In [None]:
# K-means Clustering with PySpark - Simple Customer Segmentation

# Import required libraries for big data processing and machine learning
from pyspark.sql import SparkSession  # Main entry point for Spark SQL functionality
from pyspark.sql.functions import *   # SQL functions for data transformations
from pyspark.ml.feature import VectorAssembler, StandardScaler  # Feature preprocessing tools
from pyspark.ml.clustering import KMeans  # K-means clustering algorithm
from pyspark.ml import Pipeline  # ML pipeline for chaining transformations
import pandas as pd  # For local data manipulation and visualization
import matplotlib.pyplot as plt  # For creating plots and charts
import numpy as np  # For numerical computations

# Initialize Spark session with specific configurations
# These configs prevent common networking issues when running Spark locally
spark = (
	SparkSession.builder
	.appName("CustomerSegmentation")  # Give our Spark application a descriptive name
	.config("spark.driver.host", "127.0.0.1")  # Force localhost binding to avoid network issues
	.config("spark.driver.bindAddress", "127.0.0.1")  # Explicit bind address for driver
	.getOrCreate()  # Create new session or get existing one
)

# Reduce log noise by setting log level to WARN (only show warnings and errors)
spark.sparkContext.setLogLevel("WARN")
print(f"Spark Version: {spark.version}")  # Display Spark version for debugging

## 1. Data Loading and Basic Features

In [None]:
# Load transaction data from CSV file
print("Loading transactions...")

# Read CSV with automatic schema inference - Spark will detect column types
# header=True: First row contains column names
# inferSchema=True: Automatically detect data types (can be slow for large files)
df = spark.read.csv("../data/transactions_data.csv", header=True, inferSchema=True)
print(f"Raw data loaded: {df.count():,} transactions")  # Count triggers full data scan

# Create basic features through data cleaning and feature engineering
df_processed = df \
    .withColumn("amount_numeric", regexp_replace(col("amount"), "[\$,]", "").cast("double")) \
    .withColumn("is_online", (col("merchant_city") == "ONLINE").cast("int")) \
    .withColumn("is_weekend", dayofweek(col("date")).isin([1, 7]).cast("int")) \
    .filter(col("amount_numeric").isNotNull() & (col("amount_numeric") > 0))
    
# Breaking down the transformations:
# 1. amount_numeric: Remove $ and comma symbols, convert to double for math operations
# 2. is_online: Create binary flag (1/0) for online transactions based on merchant_city
# 3. is_weekend: Create binary flag for weekend transactions (Sunday=1, Saturday=7 in Spark)
# 4. filter: Remove null amounts and negative/zero amounts (data quality step)

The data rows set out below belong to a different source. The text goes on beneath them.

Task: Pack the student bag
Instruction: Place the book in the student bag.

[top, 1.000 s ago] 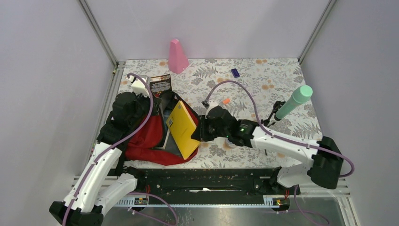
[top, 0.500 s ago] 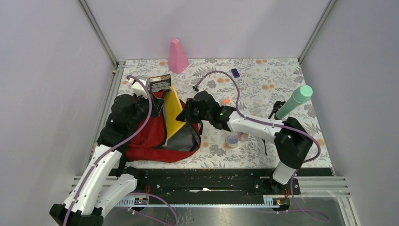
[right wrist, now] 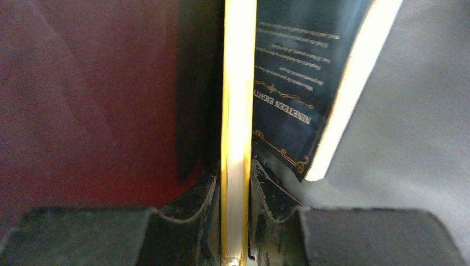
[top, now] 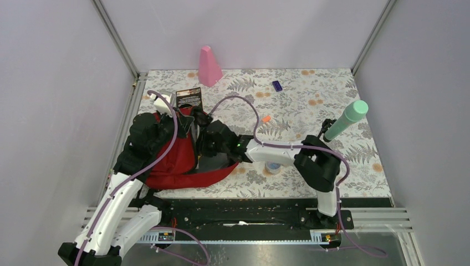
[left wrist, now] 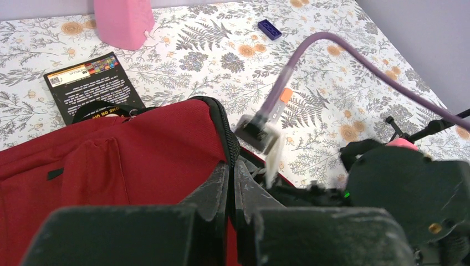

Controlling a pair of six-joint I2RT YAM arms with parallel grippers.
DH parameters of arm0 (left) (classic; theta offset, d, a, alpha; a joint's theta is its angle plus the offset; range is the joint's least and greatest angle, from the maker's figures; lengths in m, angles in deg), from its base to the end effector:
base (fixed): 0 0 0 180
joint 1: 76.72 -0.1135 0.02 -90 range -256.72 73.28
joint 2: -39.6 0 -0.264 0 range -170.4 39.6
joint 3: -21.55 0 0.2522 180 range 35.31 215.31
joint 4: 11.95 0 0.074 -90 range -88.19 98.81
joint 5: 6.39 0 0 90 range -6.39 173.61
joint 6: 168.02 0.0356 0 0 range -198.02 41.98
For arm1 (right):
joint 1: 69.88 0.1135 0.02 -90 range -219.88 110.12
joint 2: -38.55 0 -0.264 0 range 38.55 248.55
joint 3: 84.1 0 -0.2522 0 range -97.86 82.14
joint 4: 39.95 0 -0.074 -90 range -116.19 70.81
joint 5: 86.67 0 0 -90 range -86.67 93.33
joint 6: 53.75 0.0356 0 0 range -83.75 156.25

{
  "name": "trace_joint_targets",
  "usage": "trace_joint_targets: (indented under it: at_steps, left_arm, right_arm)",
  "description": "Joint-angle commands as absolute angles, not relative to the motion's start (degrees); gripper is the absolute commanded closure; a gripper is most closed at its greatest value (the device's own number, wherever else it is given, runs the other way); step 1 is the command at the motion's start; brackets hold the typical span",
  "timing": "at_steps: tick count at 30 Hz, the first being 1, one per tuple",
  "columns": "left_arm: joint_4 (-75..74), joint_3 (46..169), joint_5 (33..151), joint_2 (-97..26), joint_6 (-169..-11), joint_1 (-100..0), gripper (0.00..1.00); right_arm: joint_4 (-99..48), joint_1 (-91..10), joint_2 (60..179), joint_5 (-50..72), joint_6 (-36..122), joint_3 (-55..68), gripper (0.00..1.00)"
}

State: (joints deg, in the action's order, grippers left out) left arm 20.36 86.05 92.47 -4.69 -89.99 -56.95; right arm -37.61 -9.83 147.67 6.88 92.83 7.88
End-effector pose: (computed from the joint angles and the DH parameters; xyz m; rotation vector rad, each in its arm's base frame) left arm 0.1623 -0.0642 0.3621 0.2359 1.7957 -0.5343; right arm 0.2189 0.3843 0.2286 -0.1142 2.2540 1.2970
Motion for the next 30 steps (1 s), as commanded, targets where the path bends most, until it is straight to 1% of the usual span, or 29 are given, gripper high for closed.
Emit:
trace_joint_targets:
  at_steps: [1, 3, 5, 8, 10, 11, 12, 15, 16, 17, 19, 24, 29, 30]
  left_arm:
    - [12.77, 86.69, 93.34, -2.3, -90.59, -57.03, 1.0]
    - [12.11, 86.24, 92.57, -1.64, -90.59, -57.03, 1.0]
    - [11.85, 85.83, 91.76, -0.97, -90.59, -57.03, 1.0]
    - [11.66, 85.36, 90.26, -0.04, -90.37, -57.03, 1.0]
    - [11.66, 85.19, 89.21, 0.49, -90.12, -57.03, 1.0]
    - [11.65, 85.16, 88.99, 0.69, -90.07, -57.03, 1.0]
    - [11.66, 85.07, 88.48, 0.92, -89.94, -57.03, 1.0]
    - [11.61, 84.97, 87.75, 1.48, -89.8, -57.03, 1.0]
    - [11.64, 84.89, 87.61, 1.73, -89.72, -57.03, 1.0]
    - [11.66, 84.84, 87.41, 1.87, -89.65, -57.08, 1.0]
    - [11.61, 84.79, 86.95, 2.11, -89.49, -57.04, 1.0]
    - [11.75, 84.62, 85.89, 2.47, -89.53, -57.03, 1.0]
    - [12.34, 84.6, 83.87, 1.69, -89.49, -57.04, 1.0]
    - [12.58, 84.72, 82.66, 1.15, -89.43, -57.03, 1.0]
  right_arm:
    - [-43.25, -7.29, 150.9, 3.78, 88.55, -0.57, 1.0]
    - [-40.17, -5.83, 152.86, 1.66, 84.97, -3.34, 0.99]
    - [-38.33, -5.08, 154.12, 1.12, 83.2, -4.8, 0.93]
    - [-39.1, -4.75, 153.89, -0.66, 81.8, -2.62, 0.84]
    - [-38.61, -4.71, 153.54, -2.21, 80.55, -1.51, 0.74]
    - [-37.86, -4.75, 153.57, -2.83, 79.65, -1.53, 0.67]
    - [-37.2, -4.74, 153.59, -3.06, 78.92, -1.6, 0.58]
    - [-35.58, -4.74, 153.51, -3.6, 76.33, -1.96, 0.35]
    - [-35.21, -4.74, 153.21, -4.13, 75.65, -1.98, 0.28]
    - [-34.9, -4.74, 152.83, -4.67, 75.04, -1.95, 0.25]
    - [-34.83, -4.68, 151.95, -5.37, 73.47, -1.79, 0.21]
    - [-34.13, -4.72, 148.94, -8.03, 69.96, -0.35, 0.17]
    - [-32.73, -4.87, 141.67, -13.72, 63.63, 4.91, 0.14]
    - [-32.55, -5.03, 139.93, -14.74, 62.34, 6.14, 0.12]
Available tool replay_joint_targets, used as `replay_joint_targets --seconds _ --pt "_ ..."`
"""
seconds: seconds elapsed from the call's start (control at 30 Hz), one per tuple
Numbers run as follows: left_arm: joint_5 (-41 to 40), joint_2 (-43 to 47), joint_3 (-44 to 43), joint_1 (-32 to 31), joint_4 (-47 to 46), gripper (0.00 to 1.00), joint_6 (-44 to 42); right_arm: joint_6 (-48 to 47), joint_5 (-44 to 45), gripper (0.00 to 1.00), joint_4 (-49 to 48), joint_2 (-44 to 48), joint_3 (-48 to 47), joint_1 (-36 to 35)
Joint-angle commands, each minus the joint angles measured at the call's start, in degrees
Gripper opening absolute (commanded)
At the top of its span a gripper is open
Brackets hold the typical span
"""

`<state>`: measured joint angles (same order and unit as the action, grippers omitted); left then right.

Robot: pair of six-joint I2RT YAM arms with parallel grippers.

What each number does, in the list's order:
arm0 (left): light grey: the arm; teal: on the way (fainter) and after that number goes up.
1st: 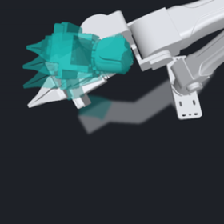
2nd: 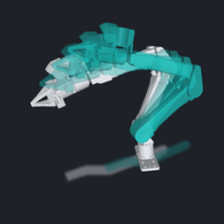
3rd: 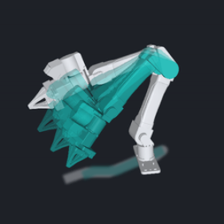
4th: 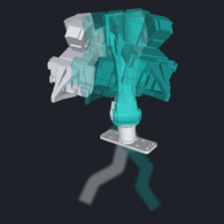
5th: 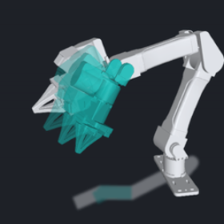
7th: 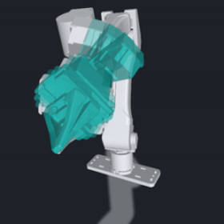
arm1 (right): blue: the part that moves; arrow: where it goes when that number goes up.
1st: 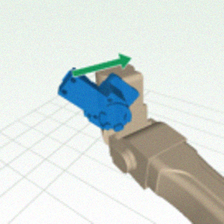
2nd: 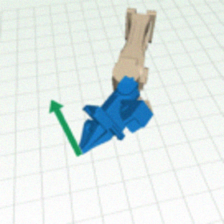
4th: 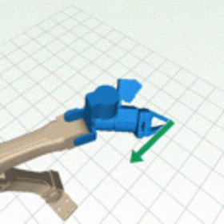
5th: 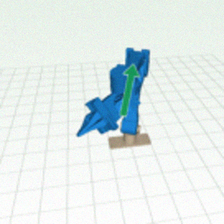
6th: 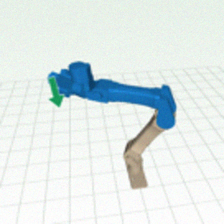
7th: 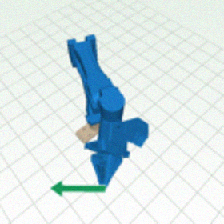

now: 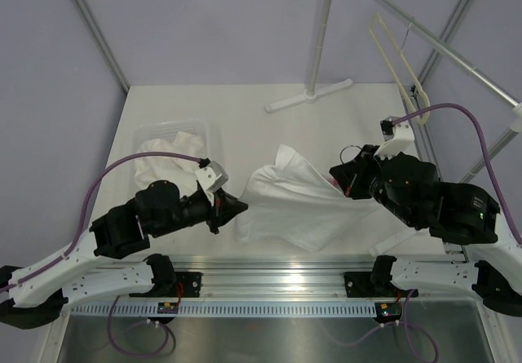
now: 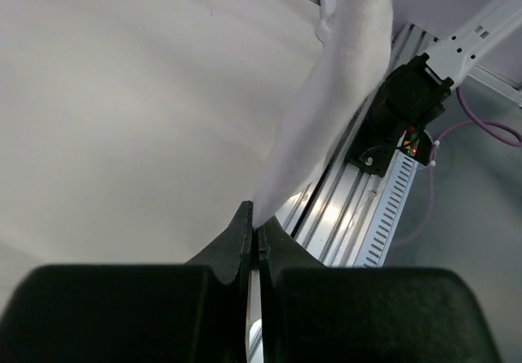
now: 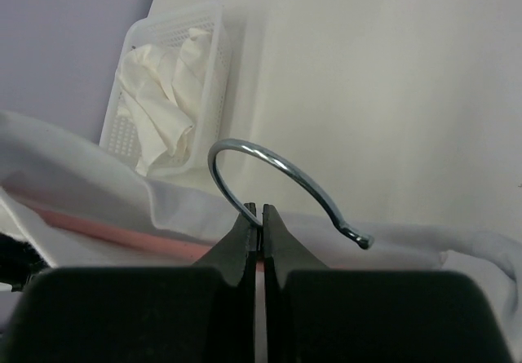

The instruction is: Remove the skirt from the hanger

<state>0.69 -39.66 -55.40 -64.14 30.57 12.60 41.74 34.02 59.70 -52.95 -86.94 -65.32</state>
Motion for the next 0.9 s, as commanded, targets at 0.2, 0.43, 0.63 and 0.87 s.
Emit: replay_joint_targets --seconds 0.2,0.43,0.63,0.87 --pt "-17.11 9.50 3.53 -0.28 -4.72 0.00 3.83 5.90 8.69 0.00 5.15 4.60 0.45 -0.33" --pt "-20.55 13.91 5.65 -0.28 -3.41 0.00 5.59 13.80 16.94 0.00 11.22 9.09 -0.07 -0.33" --pt "-20.02 14.17 6.53 -0.28 -2.79 0.00 5.77 17.94 20.91 0.00 14.56 13.04 -0.69 -0.25" --pt "-18.18 13.38 7.32 -0.20 -3.23 0.00 5.59 18.73 22.23 0.00 17.29 14.80 -1.75 -0.25"
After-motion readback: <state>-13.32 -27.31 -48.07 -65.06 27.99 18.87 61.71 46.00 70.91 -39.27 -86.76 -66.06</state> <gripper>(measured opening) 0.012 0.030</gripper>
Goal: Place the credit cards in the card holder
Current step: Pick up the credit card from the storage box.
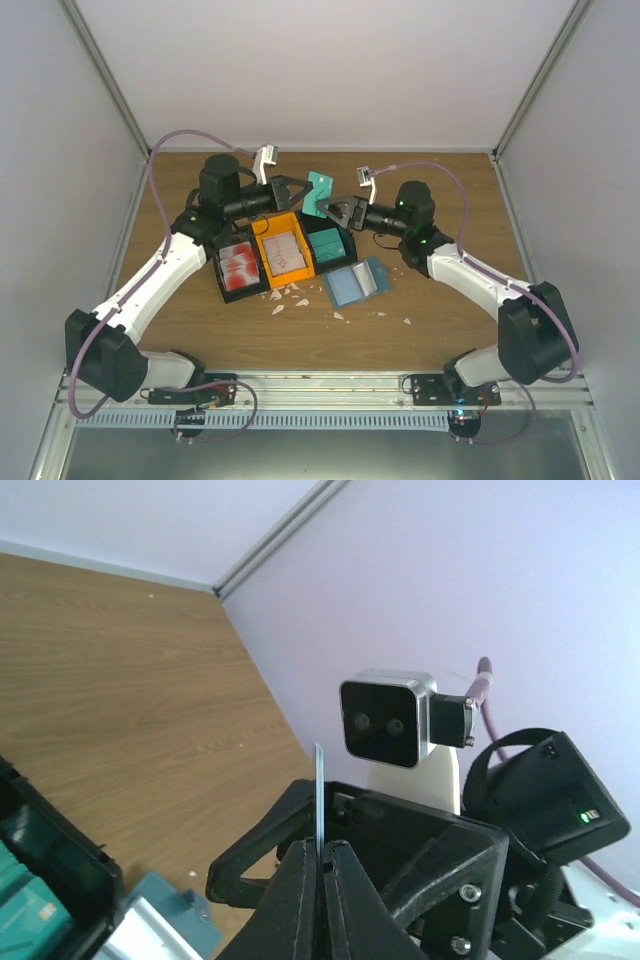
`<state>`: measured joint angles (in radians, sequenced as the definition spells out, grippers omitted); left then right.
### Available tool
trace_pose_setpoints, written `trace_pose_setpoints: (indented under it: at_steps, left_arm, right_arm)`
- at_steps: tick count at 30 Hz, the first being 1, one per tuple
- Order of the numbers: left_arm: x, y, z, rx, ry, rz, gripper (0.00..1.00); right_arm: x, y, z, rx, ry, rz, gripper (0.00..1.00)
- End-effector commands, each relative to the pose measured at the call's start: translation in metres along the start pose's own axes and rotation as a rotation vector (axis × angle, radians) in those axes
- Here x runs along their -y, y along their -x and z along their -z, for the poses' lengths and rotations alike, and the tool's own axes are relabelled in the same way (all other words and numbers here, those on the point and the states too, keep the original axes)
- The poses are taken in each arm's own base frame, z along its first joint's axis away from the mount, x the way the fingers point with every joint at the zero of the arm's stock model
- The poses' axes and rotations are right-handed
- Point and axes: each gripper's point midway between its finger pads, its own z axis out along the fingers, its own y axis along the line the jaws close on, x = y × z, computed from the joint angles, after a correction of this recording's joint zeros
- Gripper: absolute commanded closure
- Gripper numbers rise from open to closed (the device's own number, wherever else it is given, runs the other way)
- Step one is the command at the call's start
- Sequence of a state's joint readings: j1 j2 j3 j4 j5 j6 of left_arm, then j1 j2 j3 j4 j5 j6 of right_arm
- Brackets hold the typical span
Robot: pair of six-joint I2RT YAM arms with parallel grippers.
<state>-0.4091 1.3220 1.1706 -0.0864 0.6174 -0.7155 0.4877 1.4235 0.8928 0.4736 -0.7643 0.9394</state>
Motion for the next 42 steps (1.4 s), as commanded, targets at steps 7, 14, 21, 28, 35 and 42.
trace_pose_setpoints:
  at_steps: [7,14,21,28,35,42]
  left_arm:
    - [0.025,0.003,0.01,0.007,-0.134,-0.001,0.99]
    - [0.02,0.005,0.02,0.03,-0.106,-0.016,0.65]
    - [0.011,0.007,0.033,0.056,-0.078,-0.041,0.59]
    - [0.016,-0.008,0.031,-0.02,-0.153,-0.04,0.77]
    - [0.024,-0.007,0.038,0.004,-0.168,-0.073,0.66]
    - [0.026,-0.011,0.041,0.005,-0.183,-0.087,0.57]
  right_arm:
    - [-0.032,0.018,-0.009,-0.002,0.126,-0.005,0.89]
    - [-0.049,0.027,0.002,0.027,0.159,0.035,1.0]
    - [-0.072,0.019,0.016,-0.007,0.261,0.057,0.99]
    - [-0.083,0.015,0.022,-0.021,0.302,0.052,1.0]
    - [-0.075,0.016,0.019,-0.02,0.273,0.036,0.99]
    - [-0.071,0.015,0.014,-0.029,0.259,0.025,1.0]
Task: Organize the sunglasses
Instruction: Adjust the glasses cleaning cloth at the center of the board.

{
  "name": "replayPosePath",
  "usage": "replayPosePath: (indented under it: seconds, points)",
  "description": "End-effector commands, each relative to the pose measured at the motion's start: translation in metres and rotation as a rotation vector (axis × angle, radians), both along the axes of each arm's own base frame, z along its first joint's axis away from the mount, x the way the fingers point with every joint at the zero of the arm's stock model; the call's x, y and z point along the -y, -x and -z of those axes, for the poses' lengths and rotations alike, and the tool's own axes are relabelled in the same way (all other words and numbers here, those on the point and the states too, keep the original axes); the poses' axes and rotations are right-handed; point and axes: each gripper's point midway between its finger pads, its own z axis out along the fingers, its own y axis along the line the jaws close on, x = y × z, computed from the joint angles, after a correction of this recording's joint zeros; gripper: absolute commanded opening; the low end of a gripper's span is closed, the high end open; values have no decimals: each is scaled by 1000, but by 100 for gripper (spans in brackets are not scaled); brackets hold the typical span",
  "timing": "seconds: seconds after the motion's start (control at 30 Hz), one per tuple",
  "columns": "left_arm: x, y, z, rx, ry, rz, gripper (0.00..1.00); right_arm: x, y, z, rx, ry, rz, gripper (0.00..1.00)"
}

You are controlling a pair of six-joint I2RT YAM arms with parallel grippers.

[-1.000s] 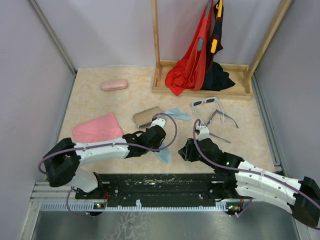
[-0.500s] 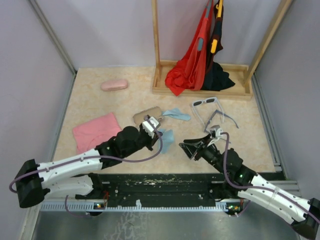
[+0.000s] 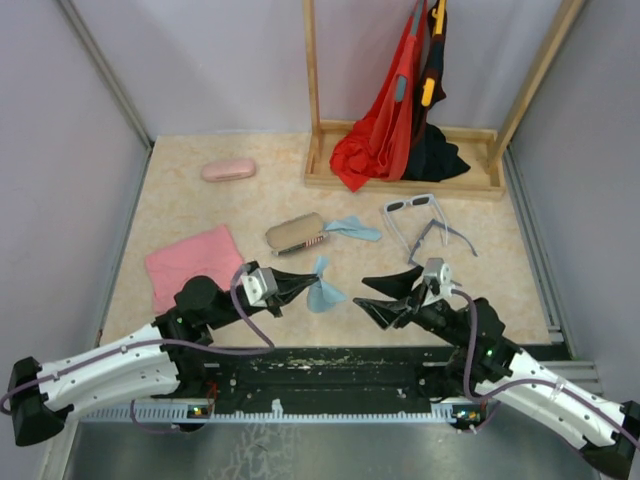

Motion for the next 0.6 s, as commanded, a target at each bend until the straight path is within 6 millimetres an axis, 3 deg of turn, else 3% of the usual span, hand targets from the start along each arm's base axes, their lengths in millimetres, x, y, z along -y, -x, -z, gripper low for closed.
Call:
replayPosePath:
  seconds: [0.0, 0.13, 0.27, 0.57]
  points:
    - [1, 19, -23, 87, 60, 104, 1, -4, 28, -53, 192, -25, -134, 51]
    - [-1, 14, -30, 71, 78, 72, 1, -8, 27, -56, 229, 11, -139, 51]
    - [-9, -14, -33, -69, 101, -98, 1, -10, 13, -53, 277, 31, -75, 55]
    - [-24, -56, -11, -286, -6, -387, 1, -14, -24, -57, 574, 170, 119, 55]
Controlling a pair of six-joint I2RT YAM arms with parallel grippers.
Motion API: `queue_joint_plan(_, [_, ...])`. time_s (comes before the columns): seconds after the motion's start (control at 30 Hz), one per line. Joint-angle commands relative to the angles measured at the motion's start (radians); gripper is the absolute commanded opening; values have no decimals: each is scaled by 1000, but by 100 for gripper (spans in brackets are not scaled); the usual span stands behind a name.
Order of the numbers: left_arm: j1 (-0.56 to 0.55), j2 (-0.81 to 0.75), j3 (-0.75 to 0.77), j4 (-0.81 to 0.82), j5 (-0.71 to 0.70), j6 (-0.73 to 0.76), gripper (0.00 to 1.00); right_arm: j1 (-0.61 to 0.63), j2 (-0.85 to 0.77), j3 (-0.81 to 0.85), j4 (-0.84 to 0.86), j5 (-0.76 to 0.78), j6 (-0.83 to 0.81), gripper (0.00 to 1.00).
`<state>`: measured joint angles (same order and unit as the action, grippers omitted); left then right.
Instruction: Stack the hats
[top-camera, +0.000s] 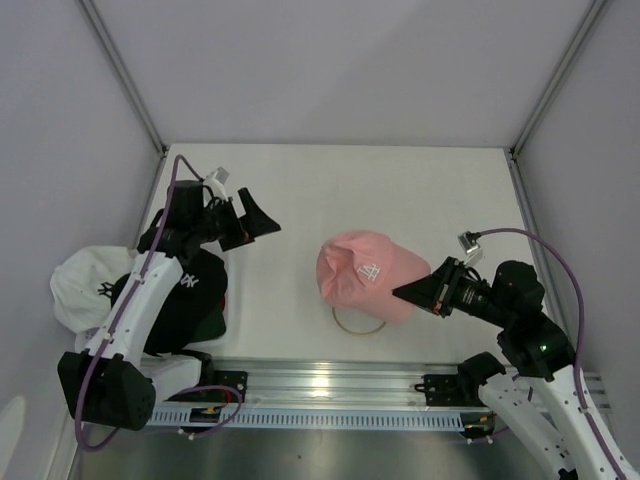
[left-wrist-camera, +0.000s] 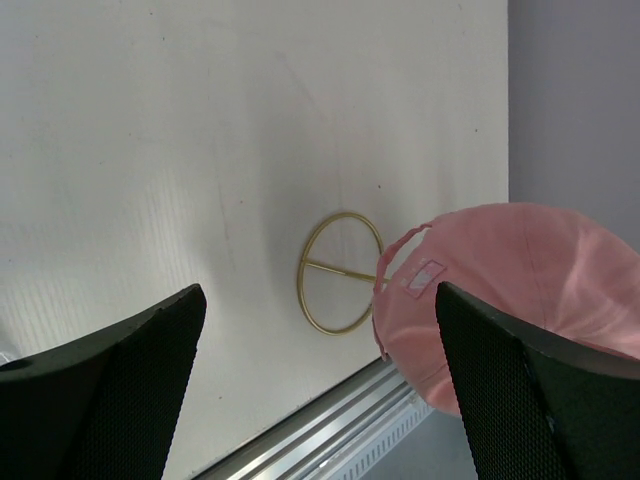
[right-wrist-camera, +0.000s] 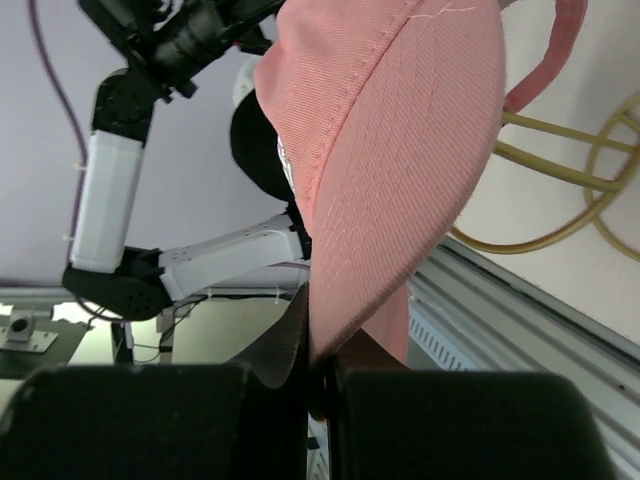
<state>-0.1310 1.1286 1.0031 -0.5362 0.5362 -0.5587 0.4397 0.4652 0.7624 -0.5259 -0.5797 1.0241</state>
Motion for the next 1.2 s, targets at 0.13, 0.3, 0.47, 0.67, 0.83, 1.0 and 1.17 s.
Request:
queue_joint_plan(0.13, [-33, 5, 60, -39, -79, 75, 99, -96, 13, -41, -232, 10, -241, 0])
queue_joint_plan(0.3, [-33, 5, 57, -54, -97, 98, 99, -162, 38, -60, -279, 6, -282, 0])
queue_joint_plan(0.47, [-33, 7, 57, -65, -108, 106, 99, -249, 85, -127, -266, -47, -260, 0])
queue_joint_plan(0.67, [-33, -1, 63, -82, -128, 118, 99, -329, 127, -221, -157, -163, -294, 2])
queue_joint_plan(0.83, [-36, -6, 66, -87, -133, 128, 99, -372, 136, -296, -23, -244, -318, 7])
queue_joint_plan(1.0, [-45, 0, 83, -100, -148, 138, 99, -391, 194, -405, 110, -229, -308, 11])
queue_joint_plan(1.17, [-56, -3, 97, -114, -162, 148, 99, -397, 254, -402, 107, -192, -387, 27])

# Cache the processed DataFrame in memory for faster repeated access
# This is crucial for iterative ML algorithms like K-means
df_processed.cache()
print(f"Processed {df_processed.count():,} transactions")
df_processed.show(5)  # Display first 5 rows to inspect data quality

## 2. Customer Feature Engineering

Create customer-level features for clustering based on spending patterns, behavioral patterns, and temporal patterns.

In [None]:
# Create customer-level aggregated features for clustering analysis
print("Creating customer features...")

# Define required columns for feature creation - defensive programming approach
required_cols = ["client_id", "amount_numeric", "is_online", "merchant_id"]
available_cols = df_processed.columns
missing_cols = [col for col in required_cols if col not in available_cols]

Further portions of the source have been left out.